Perennial plant with a yellowish fruiting stem growing to 14 in (35 cm), followed by a sterile segmented and toothed stem growing to 2 ft (60 cm). The latter has whorls of needle shaped leaves.
Habitat & Cultivation
Native to Europe, North Africa, northern Asia, and the Americas, horsetail is a common plant, preferring damp soil. The sterile stems are harvested in summer and carefully dried, all discolored parts being discarded.
Horsetail contains large amounts of silicic acid and silicates (about 15%), flavonoids, phenolic acids, alkaloids (including nicotine), and sterols. Much of the therapeutic effectiveness of this herb is due to its high silica content, a large proportion of which is soluble and can be absorbed. Silica supports the regeneration of connective tissue.
History & Folklore
Horsetail is a primitive plant that is descended from huge trees that lived during the Palaeozoic era (600–375 million years ago). The herb’s high silica content makes it abrasive, and in the past it was used to polish metal and wood. Its common name, bottlebrush, indicates another of its uses. Horsetail was also tied to the tails of livestock to help them ward off flies. It was long considered a wound-healing herb. The English herbalist John Gerard, writing in 1597, recounted: “Dioscorides saith, that the horse-taile being stamped and laid to, doth perfectly cure wounds, yea although the sinues be cut in sunder, as Galen addeth.”
Medicinal Actions & Uses
As its traditional usage indicates, horsetail is an excellent clotting agent.

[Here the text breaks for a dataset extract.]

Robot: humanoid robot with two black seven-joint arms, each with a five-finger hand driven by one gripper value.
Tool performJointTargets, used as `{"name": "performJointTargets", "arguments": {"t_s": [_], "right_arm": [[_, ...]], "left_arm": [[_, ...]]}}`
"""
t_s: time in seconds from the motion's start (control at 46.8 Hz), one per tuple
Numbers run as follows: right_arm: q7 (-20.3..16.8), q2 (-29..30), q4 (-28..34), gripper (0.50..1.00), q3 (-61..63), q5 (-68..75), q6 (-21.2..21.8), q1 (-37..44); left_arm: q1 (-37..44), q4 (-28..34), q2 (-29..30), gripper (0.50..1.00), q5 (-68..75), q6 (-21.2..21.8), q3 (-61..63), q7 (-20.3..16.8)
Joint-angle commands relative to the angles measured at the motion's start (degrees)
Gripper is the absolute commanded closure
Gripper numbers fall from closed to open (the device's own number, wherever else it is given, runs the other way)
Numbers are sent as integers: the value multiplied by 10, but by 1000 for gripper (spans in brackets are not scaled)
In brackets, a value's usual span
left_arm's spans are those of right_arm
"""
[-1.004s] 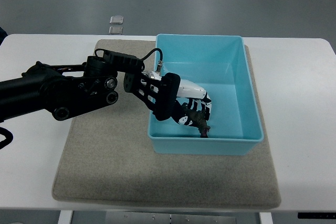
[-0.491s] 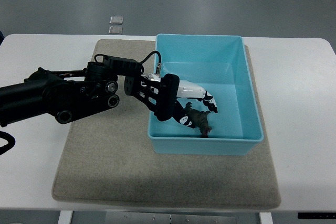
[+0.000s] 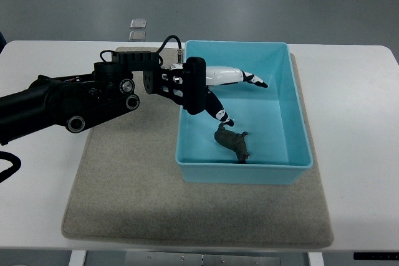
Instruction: Place brown hippo in blue box with left hand
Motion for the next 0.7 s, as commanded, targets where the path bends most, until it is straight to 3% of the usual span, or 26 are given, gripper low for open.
{"name": "performJointTargets", "arguments": {"t_s": [0.0,0.15,0.214,0.683], "right_arm": [[0,0,0,564,0,0,0,0],[0,0,0,564,0,0,0,0],[0,0,0,564,0,0,0,0],[0,0,0,564,0,0,0,0]], "left_arm": [[1,2,4,536,-50,9,-30,0],[1,35,12,536,-151,30,-83,0],[1,67,13,501,-192,28,-98,0],[20,231,20,508,-468,39,-169,-2]]}}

It staunches wounds, stops nosebleeds, and reduces the coughing up of blood. In addition, horsetail has an astringent effect on the genitourinary system, proving especially valuable where there is bleeding within the urinary tract, and in cases of cystitis, urethritis, and prostate disease.
Horsetail helps to speed the repair of damaged connective tissue, improving its strength and elasticity. The herb is also prescribed to treat problems related to rheumatic and arthritic problems, for chest ailments (such as emphysema), for chronic swelling of the legs, and for various other conditions. A decoction of the herb’s aerial parts added to a bath benefits slow-healing sprains and fractures, as well as certain irritable skin conditions such as eczema.
Horsetail breaks down vitamin B1 (thiamine) and should generally be taken long term only in tandem with a B vitamin supplement.